See G.S. 15A-1001(a). If a defendant fails to meet any one of these criteria, the defendant may not be put on trial, permitted to plead, sentenced or punished. State v. Jenkins, 300 N.C. 578 (1980); State v. Shytle, 323 N.C. 684 (1989). See also Godinez v. Moran, 509 U.S. 389 (1993) (standard for competence to plead guilty and to waive counsel is the same as standard for competence to stand trial). But note that this does not prevent the court from addressing any motions that can be handled by counsel without the assistance of the defendant. G.S. 15A-1001(b).

The trial court’s determination of capacity to proceed receives deference on appellate review. See State v. Newson, 239 N.C. App. 183 (2015) (affirming trial court’s finding of competency based on several reports and hearings, despite one contrary expert opinion); State v. Chukwu, 230 N.C. App. 553 (2013) (deferring to trial court's determination of competency, despite some evidence defendant experienced delusions and was unwilling to work with defense counsel).

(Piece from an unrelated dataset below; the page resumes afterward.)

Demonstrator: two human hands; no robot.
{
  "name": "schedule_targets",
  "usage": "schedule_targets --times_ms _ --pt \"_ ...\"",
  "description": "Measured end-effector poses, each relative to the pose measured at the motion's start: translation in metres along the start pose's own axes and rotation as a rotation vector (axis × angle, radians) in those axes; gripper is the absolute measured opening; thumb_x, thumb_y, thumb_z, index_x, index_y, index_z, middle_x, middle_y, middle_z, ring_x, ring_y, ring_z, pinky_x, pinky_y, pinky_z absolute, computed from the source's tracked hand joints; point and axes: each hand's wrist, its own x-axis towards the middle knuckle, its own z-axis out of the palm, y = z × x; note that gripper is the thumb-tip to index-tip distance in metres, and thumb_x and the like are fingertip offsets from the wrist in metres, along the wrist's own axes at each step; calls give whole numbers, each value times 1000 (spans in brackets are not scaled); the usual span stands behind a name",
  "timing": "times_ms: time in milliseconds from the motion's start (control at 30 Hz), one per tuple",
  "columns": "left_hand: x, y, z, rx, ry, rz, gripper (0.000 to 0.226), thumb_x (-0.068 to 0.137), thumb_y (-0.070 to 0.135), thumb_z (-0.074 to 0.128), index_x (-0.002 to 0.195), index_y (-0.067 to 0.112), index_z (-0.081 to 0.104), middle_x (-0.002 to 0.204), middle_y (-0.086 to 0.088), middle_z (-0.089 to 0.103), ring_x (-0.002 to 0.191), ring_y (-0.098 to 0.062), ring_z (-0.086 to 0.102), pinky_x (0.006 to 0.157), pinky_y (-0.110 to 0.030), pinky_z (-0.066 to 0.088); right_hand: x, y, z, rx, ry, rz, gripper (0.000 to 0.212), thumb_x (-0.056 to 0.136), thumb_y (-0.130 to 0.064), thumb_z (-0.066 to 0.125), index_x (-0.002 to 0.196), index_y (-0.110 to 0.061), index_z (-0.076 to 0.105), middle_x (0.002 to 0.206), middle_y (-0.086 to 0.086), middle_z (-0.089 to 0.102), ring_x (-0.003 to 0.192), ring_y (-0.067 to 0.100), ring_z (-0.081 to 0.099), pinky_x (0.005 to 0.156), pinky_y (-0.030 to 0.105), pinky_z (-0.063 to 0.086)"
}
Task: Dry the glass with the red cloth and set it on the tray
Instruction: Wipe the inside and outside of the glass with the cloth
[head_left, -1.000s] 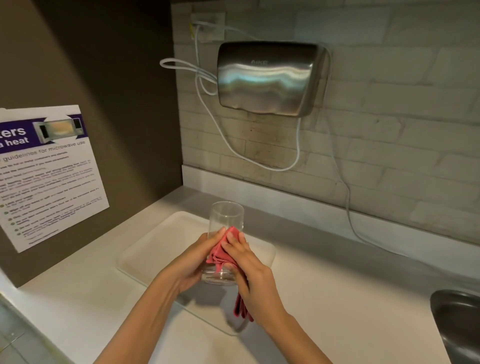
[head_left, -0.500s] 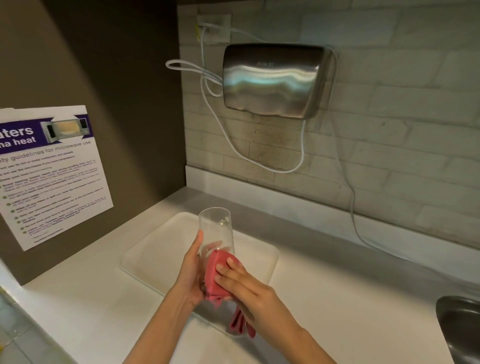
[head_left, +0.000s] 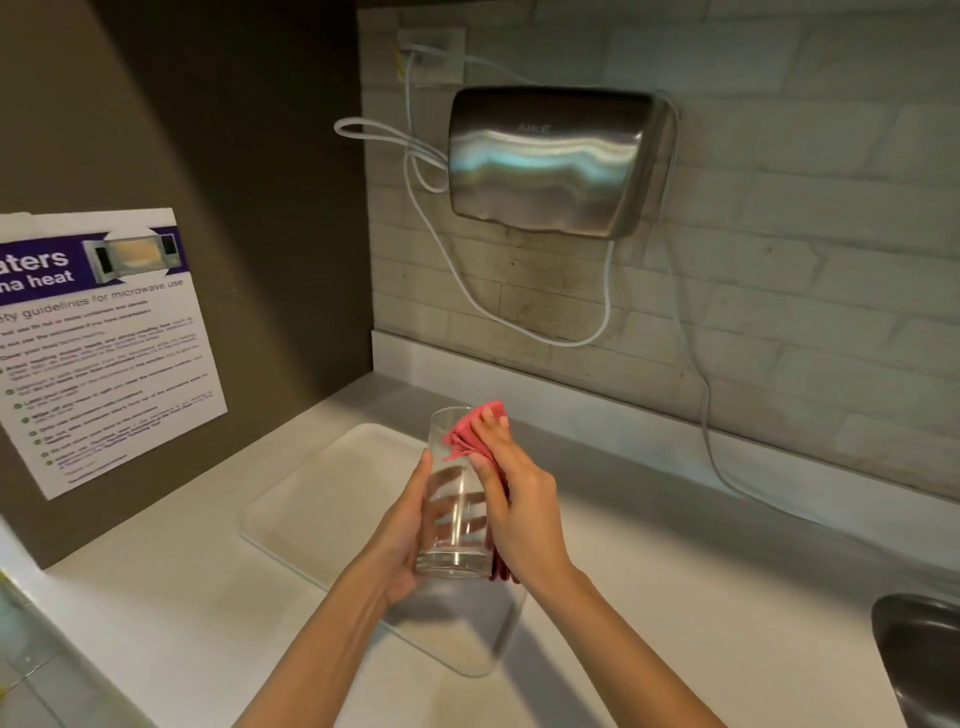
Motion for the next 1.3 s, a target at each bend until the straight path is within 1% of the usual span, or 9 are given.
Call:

The standard for “capacity to proceed” differs from the standard for whether the defendant was "insane" at the time he or she allegedly committed the crime charged. See, e.g., State v. Jones, 293 N.C. 413, 425 (1977) ("It is thoroughly established in the law of this State, by numerous decisions of this Court, that the test of insanity as a defense to a criminal charge is whether the accused, at the time of the alleged act, was laboring under such a defect of reason, from disease or deficiency of the mind, as to be incapable of knowing the nature and quality of the act, or, if he does know this, was, by reason of such defect of reason, incapable of distinguishing between right and wrong in relation to such act."); see also G.S. 122C-268(j) (stating the criteria for involuntary commitment: "the court shall find by clear, cogent, and convincing evidence that the respondent is mentally ill and dangerous to self, as defined in G.S. 122C-3(11)a., or dangerous to others").

Portions of this entry were excerpted from the 2013 North Carolina Defender Manual, Volume I, Chapter 2.